> **What to produce**
The expected response is the complete listing below, restated exactly, with its pictures omitted.

========================

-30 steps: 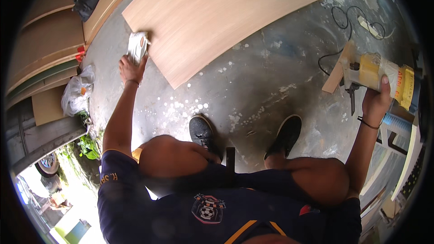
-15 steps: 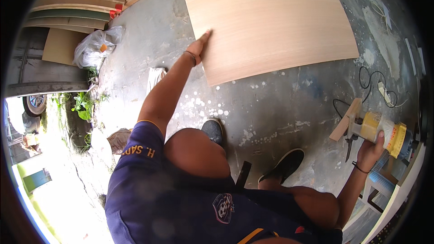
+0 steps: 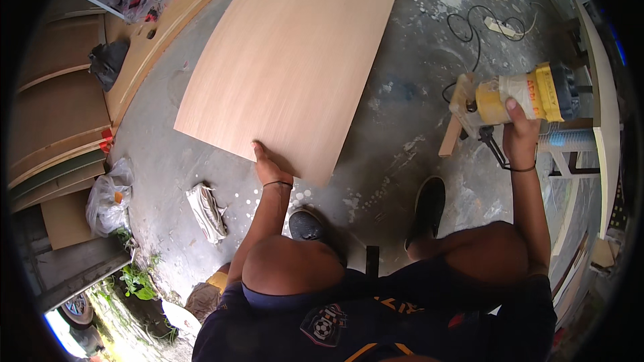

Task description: The person uses a hand router to trim the edges of a wooden panel, moving the tool along all four sides while holding the board in place.

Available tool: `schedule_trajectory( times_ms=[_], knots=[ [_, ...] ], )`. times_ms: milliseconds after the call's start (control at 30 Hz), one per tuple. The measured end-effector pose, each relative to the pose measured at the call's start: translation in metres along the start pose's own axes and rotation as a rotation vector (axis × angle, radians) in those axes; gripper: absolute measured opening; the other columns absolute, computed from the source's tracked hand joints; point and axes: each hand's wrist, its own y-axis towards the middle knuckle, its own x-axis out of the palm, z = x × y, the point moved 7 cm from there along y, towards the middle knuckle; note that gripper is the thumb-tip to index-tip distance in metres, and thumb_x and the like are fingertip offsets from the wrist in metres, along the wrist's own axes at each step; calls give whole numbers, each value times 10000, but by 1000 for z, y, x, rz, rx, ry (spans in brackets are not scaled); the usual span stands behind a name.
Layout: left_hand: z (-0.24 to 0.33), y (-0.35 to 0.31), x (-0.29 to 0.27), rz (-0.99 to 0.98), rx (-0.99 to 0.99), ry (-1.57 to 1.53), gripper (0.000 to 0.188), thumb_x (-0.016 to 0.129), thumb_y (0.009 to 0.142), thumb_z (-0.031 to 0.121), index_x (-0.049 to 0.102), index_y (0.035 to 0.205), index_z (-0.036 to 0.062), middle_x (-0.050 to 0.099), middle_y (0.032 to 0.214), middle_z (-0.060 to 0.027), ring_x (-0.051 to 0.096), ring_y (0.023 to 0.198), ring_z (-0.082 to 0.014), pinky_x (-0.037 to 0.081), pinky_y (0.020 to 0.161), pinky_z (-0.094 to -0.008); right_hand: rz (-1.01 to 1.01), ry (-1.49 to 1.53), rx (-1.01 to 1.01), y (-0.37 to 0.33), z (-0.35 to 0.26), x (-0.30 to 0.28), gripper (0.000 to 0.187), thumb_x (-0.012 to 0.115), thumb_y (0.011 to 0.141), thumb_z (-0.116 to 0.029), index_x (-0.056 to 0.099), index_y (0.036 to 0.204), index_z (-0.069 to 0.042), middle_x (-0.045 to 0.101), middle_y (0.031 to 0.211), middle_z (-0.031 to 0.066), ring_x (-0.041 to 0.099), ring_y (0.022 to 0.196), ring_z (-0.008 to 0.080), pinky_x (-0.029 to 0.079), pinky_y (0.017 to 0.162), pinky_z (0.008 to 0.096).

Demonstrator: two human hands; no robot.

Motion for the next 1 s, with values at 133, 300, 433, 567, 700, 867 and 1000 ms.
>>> schedule_trajectory(
  times_ms=[133, 300, 433, 567, 700, 867, 1000],
  knots=[
    [-28, -31, 42, -116, -175, 175, 788, 413, 932, 634, 275, 1455, 62, 374, 1464, -121, 397, 1316, -315, 325, 1087, -503, -9, -73, -57, 5, -4, 15, 412, 772, 767, -120, 611, 1112, 38, 655, 1077, 102, 633, 969, 184, 486, 880, 315],
    [-31, -37, 40, -256, -538, 628, 849, 364, 897, 719, 281, 1436, 69, 431, 1373, -183, 486, 1200, -349, 392, 1014, -533, -130, -105, -146, 20, 15, 39, 415, 811, 732, -92, 632, 1088, 22, 679, 1042, 96, 655, 922, 172, 531, 819, 291],
    [-13, -46, 30, -174, -629, 848, 803, 433, 907, 668, 369, 1351, 3, 521, 1237, -204, 575, 1069, -326, 458, 952, -522, -222, -134, -271, 16, 51, 57, 459, 801, 746, -96, 605, 1148, 10, 657, 1073, 91, 639, 960, 177, 513, 858, 297],
    [-24, -52, 27, 11, -334, 728, 639, 561, 912, 536, 454, 1217, -15, 580, 1029, -172, 633, 861, -274, 533, 834, -456, -310, -394, -449, -19, 103, 81, 600, 825, 726, -167, 541, 1230, -10, 608, 1157, 107, 590, 1057, 192, 482, 924, 330],
    [-38, -61, 38, 95, -144, 626, 524, 620, 906, 458, 504, 1087, -20, 606, 840, -133, 642, 690, -241, 579, 713, -399, -337, -381, -531, -29, 116, 103, 450, 813, 720, -394, 689, 1084, -160, 678, 1083, 15, 632, 1012, 213, 477, 937, 367],
    [-78, -74, 87, 46, -173, 604, 586, 627, 896, 470, 469, 1145, -37, 585, 933, -141, 637, 806, -259, 568, 741, -422, -388, -272, -482, -2, 125, 113, 453, 835, 693, -369, 691, 1054, -134, 684, 1071, 27, 640, 1007, 213, 496, 919, 348],
    [-81, -75, 94, 29, -88, 622, 656, 621, 892, 483, 408, 1203, -55, 545, 1086, -168, 624, 940, -302, 565, 780, -456, -393, -408, -600, 18, 121, 103, 464, 854, 669, -306, 685, 1032, -73, 688, 1078, 70, 652, 997, 201, 506, 908, 338]
  ],
)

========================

> **Solution**
-30 steps: 
-15 steps: 
+0 steps: 

Task description: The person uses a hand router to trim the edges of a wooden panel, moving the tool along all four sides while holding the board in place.

Available tool: `schedule_trajectory( times_ms=[_], knots=[ [_, ...] ], )`. times_ms: milliseconds after the call's start (control at 30 Hz), one per tuple. The measured end-effector pose, each relative to the pose measured at the call's start: translation in metres along the start pose's own axes and rotation as a rotation vector (axis × angle, radians) in those axes; gripper: absolute measured opening; the other columns absolute, computed from the source's tracked hand joints; point and axes: each hand's wrist, its own y-axis towards the middle knuckle, its own x-axis out of the palm, z = x × y, the point moved 7 cm from there along y, towards the middle knuckle; note that gripper is the thumb-tip to index-tip distance in metres, and thumb_x and the like are fingertip offsets from the wrist in metres, along the wrist's own axes at each step; calls give whole numbers, each value times 10000, but by 1000 for z, y, x, rz, rx, ry (spans in brackets are not scaled); the usual span stands behind a name.
Layout: left_hand: z (-0.24 to 0.33), y (-0.35 to 0.31), x (-0.29 to 0.27), rz (-0.99 to 0.98), rx (-0.99 to 0.99), ry (-1.57 to 1.53), gripper (0.000 to 0.188), thumb_x (-0.016 to 0.129), thumb_y (0.009 to 0.142), thumb_z (-0.031 to 0.121), index_x (-0.049 to 0.102), index_y (0.035 to 0.205), index_z (-0.036 to 0.062), middle_x (-0.050 to 0.099), middle_y (0.032 to 0.214), middle_z (-0.060 to 0.027), ring_x (-0.051 to 0.096), ring_y (0.023 to 0.198), ring_z (-0.082 to 0.014), pinky_x (-0.037 to 0.081), pinky_y (0.020 to 0.161), pinky_z (-0.094 to -0.008); right_hand: rz (-1.01 to 1.01), ry (-1.49 to 1.53), rx (-1.01 to 1.01), y (-0.37 to 0.33), z (-0.35 to 0.26), x (-0.30 to 0.28), gripper (0.000 to 0.187), thumb_x (-0.012 to 0.115), thumb_y (0.011 to 0.141), thumb_z (-0.116 to 0.029), index_x (-0.056 to 0.099), index_y (0.036 to 0.204), index_z (-0.069 to 0.042), middle_x (-0.045 to 0.101), middle_y (0.031 to 0.211), middle_z (-0.031 to 0.066), ring_x (-0.041 to 0.099), ring_y (0.022 to 0.196), ring_z (-0.008 to 0.080), pinky_x (-0.029 to 0.079), pinky_y (0.017 to 0.162), pinky_z (0.008 to 0.096).

Demonstrator: two human hands; no robot.

Motion for the next 1 s, with values at 133, 300, 433, 567, 700, 867 and 1000 ms.
>>> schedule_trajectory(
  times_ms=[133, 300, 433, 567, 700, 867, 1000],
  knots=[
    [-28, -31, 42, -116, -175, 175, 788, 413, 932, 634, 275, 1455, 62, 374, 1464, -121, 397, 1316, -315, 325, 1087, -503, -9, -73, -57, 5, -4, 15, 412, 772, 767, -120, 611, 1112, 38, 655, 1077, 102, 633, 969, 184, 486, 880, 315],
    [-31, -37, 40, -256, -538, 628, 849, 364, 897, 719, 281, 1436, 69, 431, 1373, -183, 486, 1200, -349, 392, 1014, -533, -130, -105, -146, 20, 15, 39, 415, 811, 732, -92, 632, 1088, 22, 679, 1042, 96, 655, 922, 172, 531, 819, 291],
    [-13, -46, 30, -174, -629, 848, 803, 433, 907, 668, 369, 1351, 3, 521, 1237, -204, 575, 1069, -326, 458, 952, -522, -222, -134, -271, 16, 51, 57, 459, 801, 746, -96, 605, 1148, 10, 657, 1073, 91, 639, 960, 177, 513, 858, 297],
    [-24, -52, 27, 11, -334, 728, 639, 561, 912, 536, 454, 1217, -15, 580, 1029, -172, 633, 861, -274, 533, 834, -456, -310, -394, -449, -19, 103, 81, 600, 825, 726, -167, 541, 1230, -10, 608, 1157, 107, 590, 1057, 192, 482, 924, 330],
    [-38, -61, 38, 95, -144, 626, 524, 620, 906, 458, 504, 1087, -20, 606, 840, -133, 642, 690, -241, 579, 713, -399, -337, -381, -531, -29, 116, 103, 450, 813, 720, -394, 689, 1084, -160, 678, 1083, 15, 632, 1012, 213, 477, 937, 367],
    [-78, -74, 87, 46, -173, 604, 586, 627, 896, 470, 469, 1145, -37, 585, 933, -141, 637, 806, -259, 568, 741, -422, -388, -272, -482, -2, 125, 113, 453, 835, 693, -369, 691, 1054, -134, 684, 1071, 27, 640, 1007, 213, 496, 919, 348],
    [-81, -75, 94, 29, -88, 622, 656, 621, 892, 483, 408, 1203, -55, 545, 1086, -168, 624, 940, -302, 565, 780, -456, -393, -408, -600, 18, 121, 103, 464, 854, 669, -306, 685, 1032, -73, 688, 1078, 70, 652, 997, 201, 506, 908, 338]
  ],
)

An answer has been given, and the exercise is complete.